- **EXERCISE DATA**
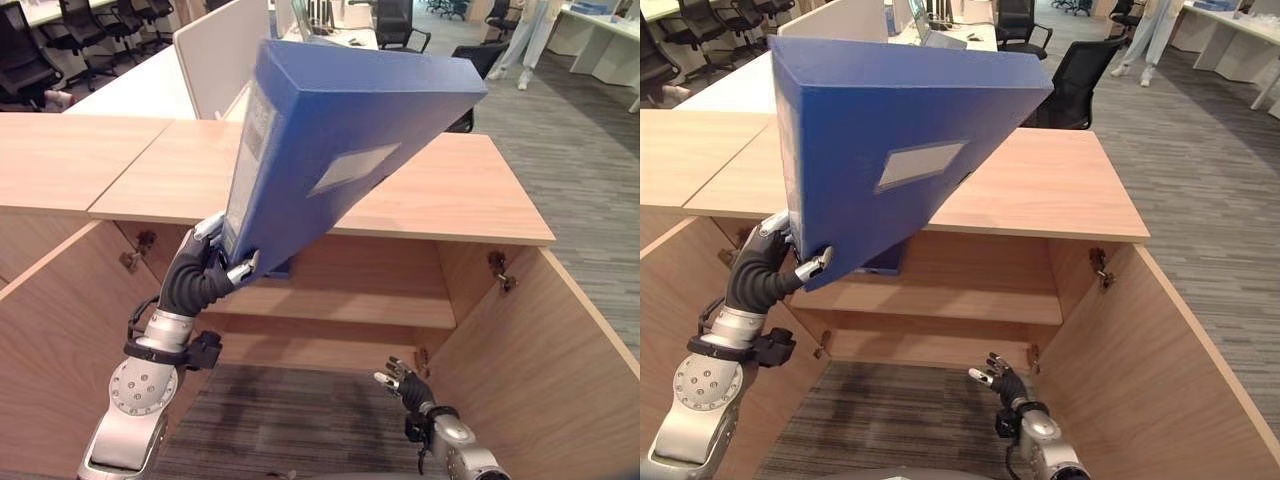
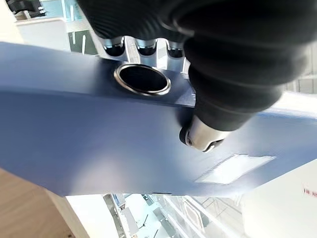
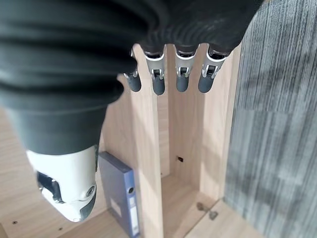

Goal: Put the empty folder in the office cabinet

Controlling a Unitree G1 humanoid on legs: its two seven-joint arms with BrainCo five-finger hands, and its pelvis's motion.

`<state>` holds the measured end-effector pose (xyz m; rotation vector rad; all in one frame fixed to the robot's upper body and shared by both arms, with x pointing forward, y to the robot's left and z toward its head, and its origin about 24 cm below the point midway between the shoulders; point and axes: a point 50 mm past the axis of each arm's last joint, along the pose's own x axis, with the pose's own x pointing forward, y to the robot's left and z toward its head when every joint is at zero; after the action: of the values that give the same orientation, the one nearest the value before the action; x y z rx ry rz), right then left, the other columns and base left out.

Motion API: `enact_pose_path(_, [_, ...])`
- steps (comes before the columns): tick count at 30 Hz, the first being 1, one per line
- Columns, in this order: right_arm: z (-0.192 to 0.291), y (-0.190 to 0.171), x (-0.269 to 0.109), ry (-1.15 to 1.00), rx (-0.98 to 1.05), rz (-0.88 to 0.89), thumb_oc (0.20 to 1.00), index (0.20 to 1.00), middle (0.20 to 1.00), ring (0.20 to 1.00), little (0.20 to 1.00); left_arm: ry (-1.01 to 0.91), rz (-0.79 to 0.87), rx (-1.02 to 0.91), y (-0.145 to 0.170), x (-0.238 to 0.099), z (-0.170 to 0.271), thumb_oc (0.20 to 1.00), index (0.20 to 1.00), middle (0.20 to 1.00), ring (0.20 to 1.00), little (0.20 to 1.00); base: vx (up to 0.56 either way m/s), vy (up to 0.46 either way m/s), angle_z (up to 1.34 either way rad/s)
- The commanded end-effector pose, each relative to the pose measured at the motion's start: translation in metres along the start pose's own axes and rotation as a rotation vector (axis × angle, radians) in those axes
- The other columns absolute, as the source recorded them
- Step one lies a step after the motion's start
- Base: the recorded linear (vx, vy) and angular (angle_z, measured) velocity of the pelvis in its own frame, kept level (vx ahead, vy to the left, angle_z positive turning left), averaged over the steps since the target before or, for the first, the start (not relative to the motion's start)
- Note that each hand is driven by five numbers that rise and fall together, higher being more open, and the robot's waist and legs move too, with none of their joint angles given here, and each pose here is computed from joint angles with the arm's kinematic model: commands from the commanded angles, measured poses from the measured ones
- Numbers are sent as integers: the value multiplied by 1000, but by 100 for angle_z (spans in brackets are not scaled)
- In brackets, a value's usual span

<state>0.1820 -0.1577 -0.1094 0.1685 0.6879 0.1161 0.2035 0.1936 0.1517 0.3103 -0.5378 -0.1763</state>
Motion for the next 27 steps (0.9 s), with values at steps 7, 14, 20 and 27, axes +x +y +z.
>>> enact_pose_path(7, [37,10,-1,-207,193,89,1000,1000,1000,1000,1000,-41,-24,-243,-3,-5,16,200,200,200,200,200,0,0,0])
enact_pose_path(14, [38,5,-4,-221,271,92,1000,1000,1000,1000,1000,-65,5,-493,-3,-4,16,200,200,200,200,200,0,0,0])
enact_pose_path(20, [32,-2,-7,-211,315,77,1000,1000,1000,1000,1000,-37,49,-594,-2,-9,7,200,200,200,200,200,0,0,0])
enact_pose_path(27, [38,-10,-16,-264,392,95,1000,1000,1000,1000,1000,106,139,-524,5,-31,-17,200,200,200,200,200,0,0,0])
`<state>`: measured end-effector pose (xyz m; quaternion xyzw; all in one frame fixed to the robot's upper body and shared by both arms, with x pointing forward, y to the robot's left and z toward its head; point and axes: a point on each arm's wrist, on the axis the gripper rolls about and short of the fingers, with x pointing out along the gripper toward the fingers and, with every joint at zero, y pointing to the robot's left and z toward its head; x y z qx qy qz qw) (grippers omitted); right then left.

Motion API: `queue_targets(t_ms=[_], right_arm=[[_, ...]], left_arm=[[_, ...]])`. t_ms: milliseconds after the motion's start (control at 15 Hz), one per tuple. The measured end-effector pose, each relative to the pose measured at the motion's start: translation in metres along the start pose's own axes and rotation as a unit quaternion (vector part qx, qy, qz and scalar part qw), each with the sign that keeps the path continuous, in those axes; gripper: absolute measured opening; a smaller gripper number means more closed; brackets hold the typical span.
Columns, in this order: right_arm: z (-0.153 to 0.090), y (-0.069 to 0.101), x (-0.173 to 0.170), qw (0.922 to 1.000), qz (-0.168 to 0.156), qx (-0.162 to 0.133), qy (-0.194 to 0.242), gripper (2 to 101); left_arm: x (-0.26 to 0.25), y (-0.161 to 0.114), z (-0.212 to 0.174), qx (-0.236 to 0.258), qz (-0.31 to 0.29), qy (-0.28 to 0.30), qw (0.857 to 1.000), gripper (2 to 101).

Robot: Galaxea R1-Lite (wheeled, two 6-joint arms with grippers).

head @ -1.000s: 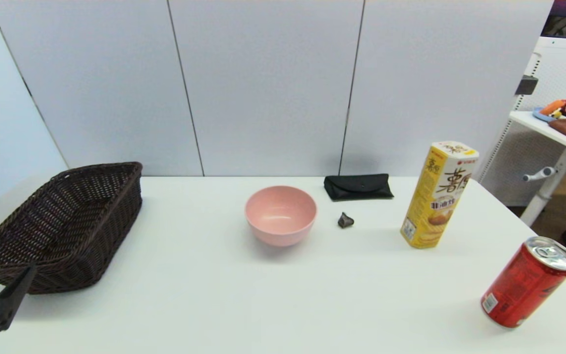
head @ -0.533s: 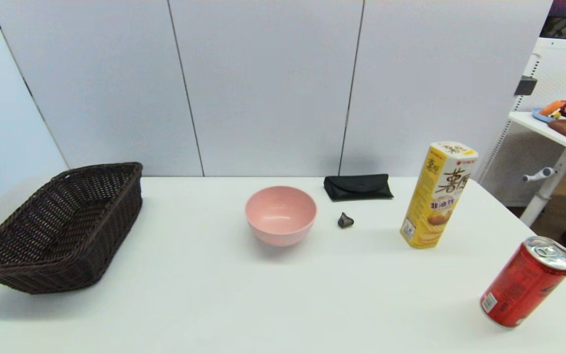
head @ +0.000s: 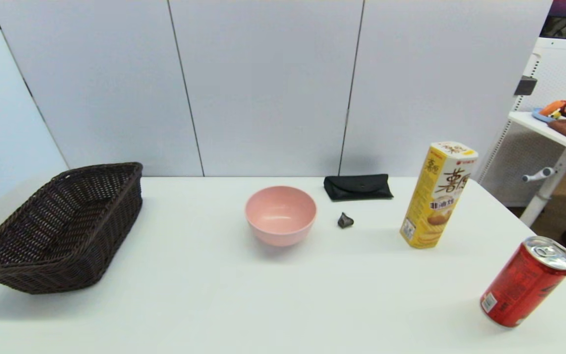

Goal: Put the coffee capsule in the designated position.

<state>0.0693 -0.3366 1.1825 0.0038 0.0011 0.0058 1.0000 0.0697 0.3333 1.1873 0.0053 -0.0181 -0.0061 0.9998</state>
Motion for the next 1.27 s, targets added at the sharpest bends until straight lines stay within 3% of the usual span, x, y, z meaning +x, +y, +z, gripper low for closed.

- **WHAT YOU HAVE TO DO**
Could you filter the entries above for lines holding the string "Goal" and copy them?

- **ANSWER BELOW**
Goal: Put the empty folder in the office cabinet
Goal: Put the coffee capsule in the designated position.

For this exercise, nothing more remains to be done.